**What to work on:**
Could you find every line in the entries below that holds the word "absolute" and copy it?

Records drawn from a dataset
○ ○ ○ ○
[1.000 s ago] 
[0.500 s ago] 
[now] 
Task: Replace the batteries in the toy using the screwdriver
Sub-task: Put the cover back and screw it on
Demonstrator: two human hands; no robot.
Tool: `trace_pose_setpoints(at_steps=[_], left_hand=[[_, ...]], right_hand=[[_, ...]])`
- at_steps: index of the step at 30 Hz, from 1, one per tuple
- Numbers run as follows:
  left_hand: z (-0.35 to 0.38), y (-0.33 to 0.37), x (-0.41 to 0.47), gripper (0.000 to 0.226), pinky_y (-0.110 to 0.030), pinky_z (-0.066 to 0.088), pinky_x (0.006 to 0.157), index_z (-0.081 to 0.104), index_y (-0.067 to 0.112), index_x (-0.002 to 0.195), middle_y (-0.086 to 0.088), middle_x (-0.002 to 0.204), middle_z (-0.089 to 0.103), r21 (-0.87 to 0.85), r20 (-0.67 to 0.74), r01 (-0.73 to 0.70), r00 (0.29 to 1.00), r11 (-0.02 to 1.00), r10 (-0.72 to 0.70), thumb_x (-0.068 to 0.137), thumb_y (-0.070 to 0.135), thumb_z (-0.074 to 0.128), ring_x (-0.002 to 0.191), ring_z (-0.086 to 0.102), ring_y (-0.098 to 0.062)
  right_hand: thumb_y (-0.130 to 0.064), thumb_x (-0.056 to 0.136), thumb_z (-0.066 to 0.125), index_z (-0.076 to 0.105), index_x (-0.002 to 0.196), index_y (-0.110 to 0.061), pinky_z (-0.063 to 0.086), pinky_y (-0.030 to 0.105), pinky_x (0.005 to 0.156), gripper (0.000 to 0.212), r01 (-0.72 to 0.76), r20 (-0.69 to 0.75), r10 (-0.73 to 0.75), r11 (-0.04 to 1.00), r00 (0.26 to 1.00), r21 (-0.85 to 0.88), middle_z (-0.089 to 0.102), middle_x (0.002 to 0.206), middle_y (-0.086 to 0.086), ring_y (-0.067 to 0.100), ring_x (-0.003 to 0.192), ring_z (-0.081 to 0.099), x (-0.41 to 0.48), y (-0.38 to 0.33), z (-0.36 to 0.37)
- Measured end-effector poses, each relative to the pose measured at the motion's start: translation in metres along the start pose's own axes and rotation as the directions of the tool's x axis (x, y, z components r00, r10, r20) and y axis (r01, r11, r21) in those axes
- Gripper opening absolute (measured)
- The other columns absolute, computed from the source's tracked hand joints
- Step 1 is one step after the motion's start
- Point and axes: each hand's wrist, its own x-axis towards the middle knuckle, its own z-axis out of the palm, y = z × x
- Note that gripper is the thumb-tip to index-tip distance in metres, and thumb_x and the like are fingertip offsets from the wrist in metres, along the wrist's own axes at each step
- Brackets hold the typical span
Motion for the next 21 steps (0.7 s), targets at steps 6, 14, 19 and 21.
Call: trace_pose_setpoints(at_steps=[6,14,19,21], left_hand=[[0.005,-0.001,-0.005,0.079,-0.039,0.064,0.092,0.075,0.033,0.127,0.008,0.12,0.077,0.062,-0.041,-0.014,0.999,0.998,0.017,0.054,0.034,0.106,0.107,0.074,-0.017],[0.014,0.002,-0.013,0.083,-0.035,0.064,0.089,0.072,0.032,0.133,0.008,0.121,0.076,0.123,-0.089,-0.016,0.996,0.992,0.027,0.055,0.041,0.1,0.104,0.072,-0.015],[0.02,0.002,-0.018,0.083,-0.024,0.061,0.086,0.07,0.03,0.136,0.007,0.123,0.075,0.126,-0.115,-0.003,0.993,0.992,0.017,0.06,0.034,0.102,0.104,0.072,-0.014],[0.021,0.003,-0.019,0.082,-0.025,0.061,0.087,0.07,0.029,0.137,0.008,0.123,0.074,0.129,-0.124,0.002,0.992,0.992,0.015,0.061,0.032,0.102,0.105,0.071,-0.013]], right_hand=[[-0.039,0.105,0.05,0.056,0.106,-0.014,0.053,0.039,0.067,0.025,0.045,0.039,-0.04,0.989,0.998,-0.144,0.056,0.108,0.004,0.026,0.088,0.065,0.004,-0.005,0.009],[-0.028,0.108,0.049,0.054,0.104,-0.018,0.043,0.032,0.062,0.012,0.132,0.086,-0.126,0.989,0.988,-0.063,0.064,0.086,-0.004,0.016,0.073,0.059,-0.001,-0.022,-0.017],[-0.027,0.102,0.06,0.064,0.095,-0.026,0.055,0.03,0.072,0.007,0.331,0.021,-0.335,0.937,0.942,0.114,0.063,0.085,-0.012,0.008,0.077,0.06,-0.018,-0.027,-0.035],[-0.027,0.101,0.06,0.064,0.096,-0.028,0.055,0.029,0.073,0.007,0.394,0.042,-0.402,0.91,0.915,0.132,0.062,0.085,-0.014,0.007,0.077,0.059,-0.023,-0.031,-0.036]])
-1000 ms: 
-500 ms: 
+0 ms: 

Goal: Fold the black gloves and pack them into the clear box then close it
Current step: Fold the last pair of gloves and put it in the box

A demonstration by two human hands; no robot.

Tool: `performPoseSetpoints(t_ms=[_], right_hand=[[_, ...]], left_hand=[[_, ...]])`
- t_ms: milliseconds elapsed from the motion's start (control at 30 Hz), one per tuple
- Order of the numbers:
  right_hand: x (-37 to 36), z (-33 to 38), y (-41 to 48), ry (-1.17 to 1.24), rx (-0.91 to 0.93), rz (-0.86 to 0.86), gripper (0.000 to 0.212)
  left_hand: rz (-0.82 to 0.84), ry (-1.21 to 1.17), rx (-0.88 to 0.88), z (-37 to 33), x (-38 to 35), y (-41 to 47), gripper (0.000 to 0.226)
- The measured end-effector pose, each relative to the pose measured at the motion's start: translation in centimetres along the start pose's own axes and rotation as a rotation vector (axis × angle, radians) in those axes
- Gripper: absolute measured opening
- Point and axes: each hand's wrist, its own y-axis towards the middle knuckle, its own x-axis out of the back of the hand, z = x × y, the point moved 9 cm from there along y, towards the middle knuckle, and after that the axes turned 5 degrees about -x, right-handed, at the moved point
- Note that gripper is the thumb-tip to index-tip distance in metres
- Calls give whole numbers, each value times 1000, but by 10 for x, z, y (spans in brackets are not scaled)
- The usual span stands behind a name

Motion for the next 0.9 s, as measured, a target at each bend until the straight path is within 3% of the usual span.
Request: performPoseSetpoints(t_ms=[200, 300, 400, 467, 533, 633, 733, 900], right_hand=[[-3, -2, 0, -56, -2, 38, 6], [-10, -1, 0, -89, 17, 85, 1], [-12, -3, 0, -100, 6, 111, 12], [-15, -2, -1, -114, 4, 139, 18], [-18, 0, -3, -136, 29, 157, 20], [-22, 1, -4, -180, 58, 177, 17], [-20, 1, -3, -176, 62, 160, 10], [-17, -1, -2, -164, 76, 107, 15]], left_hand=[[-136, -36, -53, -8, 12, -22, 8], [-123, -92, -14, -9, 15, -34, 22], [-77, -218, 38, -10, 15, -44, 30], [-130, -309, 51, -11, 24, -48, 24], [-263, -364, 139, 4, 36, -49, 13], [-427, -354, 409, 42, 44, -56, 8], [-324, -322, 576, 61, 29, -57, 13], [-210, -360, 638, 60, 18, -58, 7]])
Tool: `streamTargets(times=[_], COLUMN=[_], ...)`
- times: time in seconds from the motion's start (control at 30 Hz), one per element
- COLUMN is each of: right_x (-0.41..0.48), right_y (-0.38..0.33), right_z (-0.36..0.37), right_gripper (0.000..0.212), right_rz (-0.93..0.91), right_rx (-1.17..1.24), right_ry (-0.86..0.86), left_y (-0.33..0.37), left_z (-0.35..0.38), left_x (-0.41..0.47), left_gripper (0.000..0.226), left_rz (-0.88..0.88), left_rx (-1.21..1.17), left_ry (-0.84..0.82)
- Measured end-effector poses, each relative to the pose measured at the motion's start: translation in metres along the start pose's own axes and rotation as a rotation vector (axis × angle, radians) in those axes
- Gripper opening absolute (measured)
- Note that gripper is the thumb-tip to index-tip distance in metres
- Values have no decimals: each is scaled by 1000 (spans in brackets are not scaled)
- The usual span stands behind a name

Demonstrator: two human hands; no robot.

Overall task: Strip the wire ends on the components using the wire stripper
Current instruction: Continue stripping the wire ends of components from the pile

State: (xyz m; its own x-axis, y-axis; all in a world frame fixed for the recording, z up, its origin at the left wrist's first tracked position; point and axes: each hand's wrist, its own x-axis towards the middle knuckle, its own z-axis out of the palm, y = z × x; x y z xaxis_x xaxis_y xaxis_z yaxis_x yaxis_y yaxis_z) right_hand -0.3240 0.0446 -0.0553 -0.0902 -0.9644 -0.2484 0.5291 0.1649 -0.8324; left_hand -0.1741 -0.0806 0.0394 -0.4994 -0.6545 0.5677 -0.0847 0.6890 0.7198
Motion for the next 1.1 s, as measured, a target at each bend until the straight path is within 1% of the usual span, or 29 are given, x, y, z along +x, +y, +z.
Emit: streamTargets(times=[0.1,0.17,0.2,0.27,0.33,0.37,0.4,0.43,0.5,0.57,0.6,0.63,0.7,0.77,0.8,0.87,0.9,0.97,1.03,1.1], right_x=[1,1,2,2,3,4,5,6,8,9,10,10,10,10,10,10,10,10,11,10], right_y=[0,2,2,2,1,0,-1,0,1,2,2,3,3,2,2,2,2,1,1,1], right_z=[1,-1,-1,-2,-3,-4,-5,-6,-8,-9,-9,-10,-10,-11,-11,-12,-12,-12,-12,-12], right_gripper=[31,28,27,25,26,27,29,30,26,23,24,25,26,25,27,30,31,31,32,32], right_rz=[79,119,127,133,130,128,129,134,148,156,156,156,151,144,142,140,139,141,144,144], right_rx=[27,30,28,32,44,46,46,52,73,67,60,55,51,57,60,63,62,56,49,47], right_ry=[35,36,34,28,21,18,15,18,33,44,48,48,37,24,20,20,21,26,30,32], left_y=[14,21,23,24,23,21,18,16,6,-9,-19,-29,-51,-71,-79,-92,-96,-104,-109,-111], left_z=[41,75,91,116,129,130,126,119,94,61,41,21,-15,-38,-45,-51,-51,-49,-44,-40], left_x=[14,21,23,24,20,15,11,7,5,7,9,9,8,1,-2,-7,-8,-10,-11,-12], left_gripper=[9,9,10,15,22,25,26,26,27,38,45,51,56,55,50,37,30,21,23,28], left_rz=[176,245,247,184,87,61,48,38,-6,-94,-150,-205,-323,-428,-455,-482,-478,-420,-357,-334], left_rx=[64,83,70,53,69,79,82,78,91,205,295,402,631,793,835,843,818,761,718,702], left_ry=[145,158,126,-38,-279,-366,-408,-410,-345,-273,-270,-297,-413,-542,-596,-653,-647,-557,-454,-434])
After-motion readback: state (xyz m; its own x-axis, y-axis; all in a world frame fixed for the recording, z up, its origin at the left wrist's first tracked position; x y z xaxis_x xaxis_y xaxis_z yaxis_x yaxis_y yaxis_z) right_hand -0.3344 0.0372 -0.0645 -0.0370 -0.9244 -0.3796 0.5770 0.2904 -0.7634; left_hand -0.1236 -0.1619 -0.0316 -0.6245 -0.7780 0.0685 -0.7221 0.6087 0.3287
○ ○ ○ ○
**Solution to this problem:**
- Gripper opening absolute (measured)
- The other columns absolute, computed from the source's tracked hand joints
- Gripper: absolute measured opening
- Gripper opening absolute (measured)

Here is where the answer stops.